What to work on: Every line below must be given again exactly.

Material to process:
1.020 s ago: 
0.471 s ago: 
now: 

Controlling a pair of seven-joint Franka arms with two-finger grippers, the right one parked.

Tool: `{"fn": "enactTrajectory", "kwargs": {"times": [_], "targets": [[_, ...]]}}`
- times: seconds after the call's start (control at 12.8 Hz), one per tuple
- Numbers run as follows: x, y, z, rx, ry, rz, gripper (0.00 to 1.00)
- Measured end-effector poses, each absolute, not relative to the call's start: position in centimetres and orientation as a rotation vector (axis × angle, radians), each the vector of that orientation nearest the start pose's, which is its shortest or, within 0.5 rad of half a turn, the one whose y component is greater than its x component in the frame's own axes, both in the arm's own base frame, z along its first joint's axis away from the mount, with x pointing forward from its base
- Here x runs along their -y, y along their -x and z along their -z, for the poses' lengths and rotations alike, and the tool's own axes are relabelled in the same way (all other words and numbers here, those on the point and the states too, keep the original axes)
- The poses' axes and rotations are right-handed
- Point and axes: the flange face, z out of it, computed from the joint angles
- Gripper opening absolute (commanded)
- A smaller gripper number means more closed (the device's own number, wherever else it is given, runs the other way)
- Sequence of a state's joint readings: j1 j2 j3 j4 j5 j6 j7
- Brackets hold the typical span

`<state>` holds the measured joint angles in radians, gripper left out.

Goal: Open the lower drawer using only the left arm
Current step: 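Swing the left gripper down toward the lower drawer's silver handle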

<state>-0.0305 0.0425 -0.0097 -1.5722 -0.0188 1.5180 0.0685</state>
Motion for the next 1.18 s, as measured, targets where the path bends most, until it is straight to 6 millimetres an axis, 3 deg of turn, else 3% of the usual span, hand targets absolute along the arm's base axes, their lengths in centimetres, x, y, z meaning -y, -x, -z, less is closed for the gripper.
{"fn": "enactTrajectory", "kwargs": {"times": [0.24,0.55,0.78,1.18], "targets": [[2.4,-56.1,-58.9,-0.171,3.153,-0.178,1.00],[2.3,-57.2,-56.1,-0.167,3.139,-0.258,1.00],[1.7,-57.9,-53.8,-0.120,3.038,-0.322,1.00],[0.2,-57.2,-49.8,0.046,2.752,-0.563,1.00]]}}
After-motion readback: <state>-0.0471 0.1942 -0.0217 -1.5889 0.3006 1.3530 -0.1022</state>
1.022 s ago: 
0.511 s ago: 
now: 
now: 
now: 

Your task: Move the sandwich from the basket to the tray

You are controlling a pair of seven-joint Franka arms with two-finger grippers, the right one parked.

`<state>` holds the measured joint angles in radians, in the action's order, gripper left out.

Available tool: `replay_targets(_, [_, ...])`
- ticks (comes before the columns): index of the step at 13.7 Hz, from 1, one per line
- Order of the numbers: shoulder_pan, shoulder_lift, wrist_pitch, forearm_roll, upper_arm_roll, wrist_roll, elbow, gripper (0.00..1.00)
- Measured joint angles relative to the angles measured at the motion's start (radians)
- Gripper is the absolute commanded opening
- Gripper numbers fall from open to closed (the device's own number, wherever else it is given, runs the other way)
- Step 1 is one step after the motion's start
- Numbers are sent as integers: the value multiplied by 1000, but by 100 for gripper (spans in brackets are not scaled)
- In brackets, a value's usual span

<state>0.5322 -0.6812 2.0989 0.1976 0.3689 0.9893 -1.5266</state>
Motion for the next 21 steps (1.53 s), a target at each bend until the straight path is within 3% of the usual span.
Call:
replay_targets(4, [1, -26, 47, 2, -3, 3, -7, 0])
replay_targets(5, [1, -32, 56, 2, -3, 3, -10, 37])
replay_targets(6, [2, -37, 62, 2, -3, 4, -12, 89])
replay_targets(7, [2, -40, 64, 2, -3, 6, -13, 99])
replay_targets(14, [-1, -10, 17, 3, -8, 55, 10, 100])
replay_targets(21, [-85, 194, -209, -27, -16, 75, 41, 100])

Answer space:
1.020 s ago: 
0.471 s ago: 
now: 

Controlling a pair of seven-joint Franka arms with two-finger grippers, the right one parked.

Tool: `{"fn": "enactTrajectory", "kwargs": {"times": [_], "targets": [[_, ...]]}}`
- times: seconds after the call's start (control at 12.8 Hz), one per tuple
- Numbers run as follows: x, y, z, rx, ry, rz, gripper (0.00 to 1.00)
- Measured end-effector poses, each absolute, not relative to the call's start: position in centimetres and orientation as a rotation vector (axis × angle, radians), each the vector of that orientation nearest the start pose's, which is its shortest or, within 0.5 rad of half a turn, the one whose y component is greater than its x component in the frame's own axes, both in the arm's own base frame, z along its first joint's axis away from the mount, with x pointing forward from its base
- Here x runs along their -y, y along their -x and z along their -z, for the poses' lengths and rotations alike, and the tool's own axes are relabelled in the same way (all other words and numbers here, those on the point and the states too, keep the original axes)
- The poses' axes and rotations are right-handed
- Point and axes: the flange face, z out of it, computed from the joint angles
- Gripper opening absolute (commanded)
- A smaller gripper number means more closed (the device's own number, wherever else it is given, runs the other way)
- Sequence of a state's joint readings: j1 j2 j3 j4 j5 j6 j7
- Brackets hold the typical span

`<state>` holds the measured joint angles in radians, gripper left out.

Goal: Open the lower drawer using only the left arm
Current step: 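Swing the left gripper down toward the lower drawer's silver handle
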
<state>-0.0305 0.0425 -0.0097 -1.5722 -0.0188 1.5180 0.0685</state>
Motion for the next 1.18 s, as measured, targets where the path bends most, until it is straight to 6 millimetres an axis, 3 deg of turn, else 3% of the usual span, hand targets absolute along the arm's base axes, their lengths in centimetres, x, y, z meaning -y, -x, -z, less is closed for the gripper.
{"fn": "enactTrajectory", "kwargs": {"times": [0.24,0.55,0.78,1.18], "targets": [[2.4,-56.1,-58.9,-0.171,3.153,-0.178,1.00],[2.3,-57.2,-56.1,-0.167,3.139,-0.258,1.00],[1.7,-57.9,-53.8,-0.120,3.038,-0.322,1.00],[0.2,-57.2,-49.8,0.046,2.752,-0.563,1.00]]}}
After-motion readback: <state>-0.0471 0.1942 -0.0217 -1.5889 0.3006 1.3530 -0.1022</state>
1.022 s ago: 
0.511 s ago: 
now: 
now: 
now: 

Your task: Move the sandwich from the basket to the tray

You are controlling a pair of seven-joint Franka arms with two-finger grippers, the right one parked.

`<state>` holds the measured joint angles in radians, in the action's order, gripper left out.

Available tool: `replay_targets(_, [_, ...])`
- ticks (comes before the columns): index of the step at 13.7 Hz, from 1, one per line
- Order of the numbers: shoulder_pan, shoulder_lift, wrist_pitch, forearm_roll, upper_arm_roll, wrist_roll, elbow, gripper (0.00..1.00)
- Measured joint angles relative to the angles measured at the motion's start (radians)
- Gripper is the absolute commanded opening
- Gripper numbers fall from open to closed (the device's own number, wherever else it is given, runs the other way)
- Step 1 is one step after the motion's start
- Numbers are sent as integers: the value multiplied by 1000, but by 100 for gripper (spans in brackets are not scaled)
- In brackets, a value's usual span

<state>0.5322 -0.6812 2.0989 0.1976 0.3689 0.9893 -1.5266</state>
Motion for the next 21 steps (1.53 s), a target at each bend until the straight path is within 3% of the usual span.
Call:
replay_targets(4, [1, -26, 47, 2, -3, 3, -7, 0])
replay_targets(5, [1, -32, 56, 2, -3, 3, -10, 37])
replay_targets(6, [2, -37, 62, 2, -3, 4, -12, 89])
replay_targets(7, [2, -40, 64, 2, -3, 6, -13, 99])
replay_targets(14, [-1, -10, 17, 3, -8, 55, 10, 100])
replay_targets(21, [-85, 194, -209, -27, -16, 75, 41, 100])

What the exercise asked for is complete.